In the ‘50s and early ‘60s there wasn’t a specific demarcation of what was country and what was pop. Patti Page singing “Tennessee Waltz” or “Cross Over The Bridge” wasn’t unlike what Patsy Cline, Teresa Brewer, Jo Stafford, or Georgia Gibb were also doing in that she blended country music styles into many of her songs, resulting in many of her singles appearing on pop and country charts. Hank Williams was more pop than say Ernest Tubb or Hankshaw Hawkins.

I would listen to all kinds of music. I would go to record stores, and flip through records. I would buy and just listen.

What was great about that era was that transistor radio receivers picked up “skip” broadcasts at night from cities hundreds of miles away. We could hear The Big 8 CKLW, the 50,000 watt powerhouse AM station from Windsor, or WINS in New York, or WLS in Chicago and, of course,  “John R.” (John Richbourg) on WLAC in Nashville. The airways spilled over with Top 40, R&B soul, jazz, and big band.

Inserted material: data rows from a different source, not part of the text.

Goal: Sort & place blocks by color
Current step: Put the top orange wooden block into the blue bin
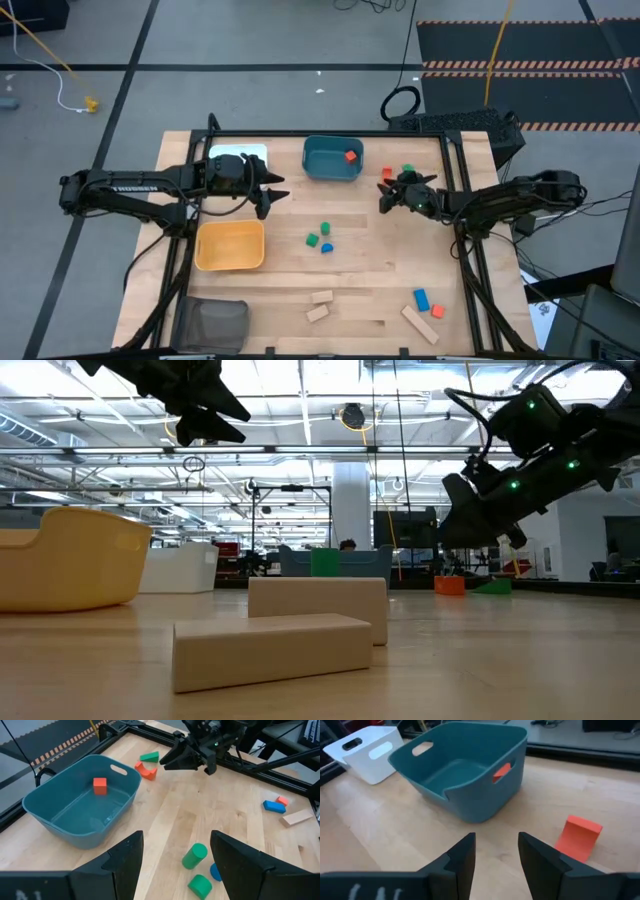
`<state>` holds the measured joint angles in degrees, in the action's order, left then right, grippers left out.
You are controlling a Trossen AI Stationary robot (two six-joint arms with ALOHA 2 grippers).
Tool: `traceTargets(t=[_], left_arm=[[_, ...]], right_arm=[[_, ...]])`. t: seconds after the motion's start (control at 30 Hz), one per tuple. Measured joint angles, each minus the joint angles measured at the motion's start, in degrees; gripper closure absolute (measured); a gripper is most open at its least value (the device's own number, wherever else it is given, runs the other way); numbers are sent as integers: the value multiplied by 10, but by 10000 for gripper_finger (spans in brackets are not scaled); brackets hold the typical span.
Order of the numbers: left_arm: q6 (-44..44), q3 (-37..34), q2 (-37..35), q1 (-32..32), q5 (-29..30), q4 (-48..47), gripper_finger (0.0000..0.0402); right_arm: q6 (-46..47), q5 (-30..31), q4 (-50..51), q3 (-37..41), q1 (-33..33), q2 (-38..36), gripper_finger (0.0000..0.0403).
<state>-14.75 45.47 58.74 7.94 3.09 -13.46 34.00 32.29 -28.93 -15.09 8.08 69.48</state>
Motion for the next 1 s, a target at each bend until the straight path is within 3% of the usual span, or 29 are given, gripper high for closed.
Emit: traceTargets(t=[0.27,0.4,0.67,0.73,0.9,1.0], left_arm=[[-2,0,0,-2,0,-6,169],[-3,0,0,-3,0,-15,169],[-3,0,0,-3,0,-18,169],[-3,0,0,-3,0,-18,169],[0,0,0,-3,0,-24,169],[1,0,0,-3,0,-32,169]], right_arm=[[120,109,63,-53,-33,65,264],[194,114,148,-92,-33,99,264],[205,112,308,-183,-12,146,264],[205,103,337,-196,4,146,264],[152,-1,363,-203,55,131,262],[120,-26,374,-203,74,127,254]])
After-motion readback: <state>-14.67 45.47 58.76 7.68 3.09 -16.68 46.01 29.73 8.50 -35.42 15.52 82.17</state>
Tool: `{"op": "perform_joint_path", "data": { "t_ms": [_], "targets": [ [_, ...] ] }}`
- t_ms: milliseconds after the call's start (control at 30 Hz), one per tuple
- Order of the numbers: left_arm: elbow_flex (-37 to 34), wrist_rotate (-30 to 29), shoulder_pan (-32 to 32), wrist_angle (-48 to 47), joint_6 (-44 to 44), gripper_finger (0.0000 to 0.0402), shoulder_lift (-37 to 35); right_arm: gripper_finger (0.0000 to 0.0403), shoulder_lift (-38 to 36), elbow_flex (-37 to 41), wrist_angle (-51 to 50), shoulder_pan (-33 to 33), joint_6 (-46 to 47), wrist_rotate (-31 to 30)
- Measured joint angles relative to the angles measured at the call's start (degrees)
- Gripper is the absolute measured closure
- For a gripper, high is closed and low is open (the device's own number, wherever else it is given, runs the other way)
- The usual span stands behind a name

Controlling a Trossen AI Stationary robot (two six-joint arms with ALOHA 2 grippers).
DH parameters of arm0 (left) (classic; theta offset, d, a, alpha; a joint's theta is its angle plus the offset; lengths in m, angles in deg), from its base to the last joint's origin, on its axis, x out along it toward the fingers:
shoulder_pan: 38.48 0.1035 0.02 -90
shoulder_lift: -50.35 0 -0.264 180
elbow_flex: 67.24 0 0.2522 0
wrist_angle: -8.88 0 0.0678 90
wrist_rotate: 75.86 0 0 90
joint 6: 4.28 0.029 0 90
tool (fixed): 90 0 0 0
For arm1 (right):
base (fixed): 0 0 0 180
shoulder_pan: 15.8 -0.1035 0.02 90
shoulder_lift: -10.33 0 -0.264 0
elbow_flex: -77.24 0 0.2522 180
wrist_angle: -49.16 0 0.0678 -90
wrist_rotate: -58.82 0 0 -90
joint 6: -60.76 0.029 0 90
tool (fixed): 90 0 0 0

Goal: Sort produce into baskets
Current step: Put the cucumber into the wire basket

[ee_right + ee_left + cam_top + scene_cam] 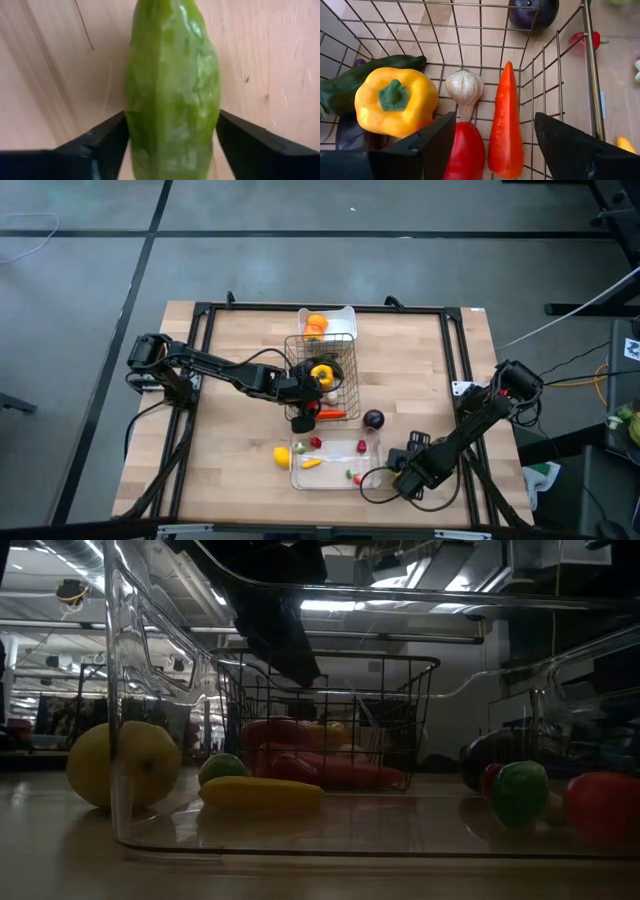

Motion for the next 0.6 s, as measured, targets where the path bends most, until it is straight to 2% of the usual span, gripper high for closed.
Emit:
{"op": "perform_joint_path", "data": {
  "t_ms": [200,300,400,600],
  "targets": [
    [0.0,0.0,0.0,2.3,-1.4,0.0135,0.0,0.0203,-0.2,-0.1,-0.6,1.3,-6.1,0.5],
    [0.0,0.0,0.0,3.9,-0.6,0.0135,0.0,0.0230,-1.1,-1.1,-3.1,3.4,-9.4,0.8],
    [0.0,0.0,0.0,4.3,0.7,0.0135,0.0,0.0229,-2.5,-2.1,-6.2,5.4,-11.8,1.0],
    [0.0,0.0,0.0,4.4,0.8,0.0135,0.0,0.0198,-6.8,-5.6,-15.1,8.6,-15.7,1.1]
  ]
}}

With CKLW, I really got into R&B soul music. I grew up in Florida but, as you said, with that 50,000 watt “skip” that would happen, you could pick it up on occasion on specific nights. The music that I heard was really appealing and attractive because it was an adventure for me. I was hearing a lot of pop music when I listened to the radio but some of these things I would have to go on a hunt for

I was truly into the Dillards, and I happened to be walking down the apartment complex one day, and Don (Henley) was playing Led Zeppelin with his door open. I grabbed my Dillards’ record, and I said, “You have to check this out.”

The Dillards were pretty advanced progressive bluegrass for that time. They were among the first bluegrass groups to have electrified their instruments in the mid-1960s. 

Yeah, I guess. They were considered the first progressive bluegrass band. Of course, I knew the Dillards because they were the Darling family on TV.

Brothers Doug and Rodney Dillard played members of a family band, the Darlings, making just 6 appearances on “The Andy Griffith Show” between 1963 and 1966. Joined by their jug-playing patriarch Briscoe Darling (actor Denver Pyle) and sister, Charlene (actress Maggie Peterson), the Darlings introduced bluegrass to many Americans.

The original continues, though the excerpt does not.